= Data listing =
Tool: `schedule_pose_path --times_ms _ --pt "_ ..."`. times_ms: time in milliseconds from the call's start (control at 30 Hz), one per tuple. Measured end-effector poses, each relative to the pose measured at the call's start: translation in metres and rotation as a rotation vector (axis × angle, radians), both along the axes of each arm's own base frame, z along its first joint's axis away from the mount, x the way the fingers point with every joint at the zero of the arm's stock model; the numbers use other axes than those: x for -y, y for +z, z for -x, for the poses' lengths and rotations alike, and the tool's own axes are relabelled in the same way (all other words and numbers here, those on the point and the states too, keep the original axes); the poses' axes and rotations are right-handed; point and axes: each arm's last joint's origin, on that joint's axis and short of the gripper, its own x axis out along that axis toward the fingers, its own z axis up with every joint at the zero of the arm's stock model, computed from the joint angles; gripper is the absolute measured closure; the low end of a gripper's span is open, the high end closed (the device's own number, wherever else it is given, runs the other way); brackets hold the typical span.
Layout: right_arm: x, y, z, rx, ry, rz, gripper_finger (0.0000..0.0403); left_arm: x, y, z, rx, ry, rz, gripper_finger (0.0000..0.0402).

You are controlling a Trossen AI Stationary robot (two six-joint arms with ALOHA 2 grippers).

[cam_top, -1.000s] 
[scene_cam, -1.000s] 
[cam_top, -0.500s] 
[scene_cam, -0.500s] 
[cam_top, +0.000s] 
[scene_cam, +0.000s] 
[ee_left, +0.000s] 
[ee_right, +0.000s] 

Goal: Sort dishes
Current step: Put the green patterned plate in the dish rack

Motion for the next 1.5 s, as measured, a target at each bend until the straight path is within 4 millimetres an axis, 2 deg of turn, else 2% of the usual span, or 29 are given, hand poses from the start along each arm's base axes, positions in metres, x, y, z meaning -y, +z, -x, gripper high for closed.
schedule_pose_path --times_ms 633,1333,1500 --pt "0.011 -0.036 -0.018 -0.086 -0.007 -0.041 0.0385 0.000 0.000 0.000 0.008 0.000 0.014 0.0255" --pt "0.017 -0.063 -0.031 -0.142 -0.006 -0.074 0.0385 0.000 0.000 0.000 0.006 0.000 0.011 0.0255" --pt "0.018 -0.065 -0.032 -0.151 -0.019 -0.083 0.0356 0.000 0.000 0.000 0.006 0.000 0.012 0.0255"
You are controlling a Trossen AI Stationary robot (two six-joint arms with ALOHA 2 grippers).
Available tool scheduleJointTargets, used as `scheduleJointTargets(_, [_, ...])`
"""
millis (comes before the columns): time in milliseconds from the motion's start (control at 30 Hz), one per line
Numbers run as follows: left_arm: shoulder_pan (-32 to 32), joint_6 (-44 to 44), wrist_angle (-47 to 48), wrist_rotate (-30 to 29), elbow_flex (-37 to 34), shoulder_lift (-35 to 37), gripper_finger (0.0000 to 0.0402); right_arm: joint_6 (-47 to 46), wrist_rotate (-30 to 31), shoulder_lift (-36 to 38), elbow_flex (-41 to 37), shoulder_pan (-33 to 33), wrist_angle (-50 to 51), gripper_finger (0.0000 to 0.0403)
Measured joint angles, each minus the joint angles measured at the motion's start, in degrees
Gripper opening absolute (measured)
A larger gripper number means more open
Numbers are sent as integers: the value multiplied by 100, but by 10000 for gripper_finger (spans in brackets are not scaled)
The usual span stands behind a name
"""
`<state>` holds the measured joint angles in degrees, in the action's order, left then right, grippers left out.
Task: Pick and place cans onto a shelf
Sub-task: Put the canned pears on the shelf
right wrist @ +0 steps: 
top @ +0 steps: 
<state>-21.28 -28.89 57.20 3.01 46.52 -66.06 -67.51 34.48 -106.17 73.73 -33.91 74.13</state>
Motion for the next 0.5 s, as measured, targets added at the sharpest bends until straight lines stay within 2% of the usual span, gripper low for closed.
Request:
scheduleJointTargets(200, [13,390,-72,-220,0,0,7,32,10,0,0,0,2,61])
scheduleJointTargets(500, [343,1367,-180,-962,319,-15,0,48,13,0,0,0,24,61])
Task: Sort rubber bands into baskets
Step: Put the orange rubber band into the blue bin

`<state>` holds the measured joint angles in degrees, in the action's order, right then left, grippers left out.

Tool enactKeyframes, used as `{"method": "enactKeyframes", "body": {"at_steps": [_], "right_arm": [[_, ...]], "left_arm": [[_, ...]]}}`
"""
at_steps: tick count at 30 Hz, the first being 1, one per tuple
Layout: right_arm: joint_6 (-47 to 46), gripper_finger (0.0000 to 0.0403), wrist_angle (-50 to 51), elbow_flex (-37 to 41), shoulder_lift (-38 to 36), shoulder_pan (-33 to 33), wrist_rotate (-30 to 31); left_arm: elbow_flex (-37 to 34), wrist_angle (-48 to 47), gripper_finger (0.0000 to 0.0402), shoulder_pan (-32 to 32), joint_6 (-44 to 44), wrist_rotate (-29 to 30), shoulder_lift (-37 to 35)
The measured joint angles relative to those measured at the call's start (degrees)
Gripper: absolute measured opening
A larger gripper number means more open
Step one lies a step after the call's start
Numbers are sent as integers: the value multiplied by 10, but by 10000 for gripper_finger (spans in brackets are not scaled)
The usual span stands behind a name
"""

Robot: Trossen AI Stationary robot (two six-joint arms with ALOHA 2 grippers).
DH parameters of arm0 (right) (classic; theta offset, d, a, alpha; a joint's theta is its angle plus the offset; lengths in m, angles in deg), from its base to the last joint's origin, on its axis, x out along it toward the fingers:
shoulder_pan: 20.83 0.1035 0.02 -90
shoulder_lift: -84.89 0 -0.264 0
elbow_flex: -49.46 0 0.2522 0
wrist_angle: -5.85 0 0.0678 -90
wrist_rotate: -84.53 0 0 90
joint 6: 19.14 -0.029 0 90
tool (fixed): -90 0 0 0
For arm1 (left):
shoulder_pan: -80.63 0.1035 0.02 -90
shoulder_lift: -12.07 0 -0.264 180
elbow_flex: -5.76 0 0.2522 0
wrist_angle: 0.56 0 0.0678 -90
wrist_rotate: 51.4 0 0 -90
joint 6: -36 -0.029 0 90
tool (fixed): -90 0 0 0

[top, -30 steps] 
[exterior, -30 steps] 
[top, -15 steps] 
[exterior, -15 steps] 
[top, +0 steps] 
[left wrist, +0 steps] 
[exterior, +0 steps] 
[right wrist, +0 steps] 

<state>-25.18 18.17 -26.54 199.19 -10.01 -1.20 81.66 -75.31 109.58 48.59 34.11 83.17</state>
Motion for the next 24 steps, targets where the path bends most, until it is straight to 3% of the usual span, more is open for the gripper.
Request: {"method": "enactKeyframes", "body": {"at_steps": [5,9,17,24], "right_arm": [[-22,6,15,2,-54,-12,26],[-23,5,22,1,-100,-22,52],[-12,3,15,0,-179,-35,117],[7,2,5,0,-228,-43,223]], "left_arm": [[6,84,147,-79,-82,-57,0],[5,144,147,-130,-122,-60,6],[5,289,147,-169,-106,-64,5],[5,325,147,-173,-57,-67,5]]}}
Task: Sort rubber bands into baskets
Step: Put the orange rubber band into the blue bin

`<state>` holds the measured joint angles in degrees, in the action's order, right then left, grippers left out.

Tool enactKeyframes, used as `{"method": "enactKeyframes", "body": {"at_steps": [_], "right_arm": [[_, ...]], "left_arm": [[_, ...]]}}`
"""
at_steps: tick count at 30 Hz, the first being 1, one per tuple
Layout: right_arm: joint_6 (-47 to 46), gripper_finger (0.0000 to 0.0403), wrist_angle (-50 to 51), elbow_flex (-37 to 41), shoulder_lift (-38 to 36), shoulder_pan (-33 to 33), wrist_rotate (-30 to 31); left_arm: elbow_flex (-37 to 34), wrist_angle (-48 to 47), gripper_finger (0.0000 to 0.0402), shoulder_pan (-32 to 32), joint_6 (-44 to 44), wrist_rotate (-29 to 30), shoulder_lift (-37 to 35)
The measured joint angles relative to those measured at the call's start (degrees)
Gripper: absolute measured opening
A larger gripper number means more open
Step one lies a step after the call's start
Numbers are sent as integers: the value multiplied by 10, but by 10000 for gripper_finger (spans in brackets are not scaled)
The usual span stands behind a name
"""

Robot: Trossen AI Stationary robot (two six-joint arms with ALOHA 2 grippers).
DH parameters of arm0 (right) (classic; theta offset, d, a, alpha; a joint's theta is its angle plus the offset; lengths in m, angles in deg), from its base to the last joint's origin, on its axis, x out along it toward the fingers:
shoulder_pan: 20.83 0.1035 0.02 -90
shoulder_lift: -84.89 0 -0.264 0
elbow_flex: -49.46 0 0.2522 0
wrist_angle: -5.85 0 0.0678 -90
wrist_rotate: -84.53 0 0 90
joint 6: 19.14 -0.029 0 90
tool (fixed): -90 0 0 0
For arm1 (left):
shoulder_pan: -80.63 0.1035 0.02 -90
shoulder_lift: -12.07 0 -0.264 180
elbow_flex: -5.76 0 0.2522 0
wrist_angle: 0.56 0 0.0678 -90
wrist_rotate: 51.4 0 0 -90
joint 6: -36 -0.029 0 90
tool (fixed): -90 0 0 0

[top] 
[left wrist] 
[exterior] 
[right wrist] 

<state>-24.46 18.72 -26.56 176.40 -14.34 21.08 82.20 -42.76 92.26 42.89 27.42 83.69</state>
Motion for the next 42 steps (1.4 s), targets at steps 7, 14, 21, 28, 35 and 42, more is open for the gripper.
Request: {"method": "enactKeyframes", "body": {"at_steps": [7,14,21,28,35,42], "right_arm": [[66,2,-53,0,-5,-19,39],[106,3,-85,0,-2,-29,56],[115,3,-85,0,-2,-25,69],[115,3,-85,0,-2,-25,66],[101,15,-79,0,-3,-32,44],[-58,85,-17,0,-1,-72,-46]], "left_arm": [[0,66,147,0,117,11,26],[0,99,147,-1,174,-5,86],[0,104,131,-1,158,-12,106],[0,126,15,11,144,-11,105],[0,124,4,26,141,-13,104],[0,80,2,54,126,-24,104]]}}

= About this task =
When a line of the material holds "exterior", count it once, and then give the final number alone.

= Written answer =
4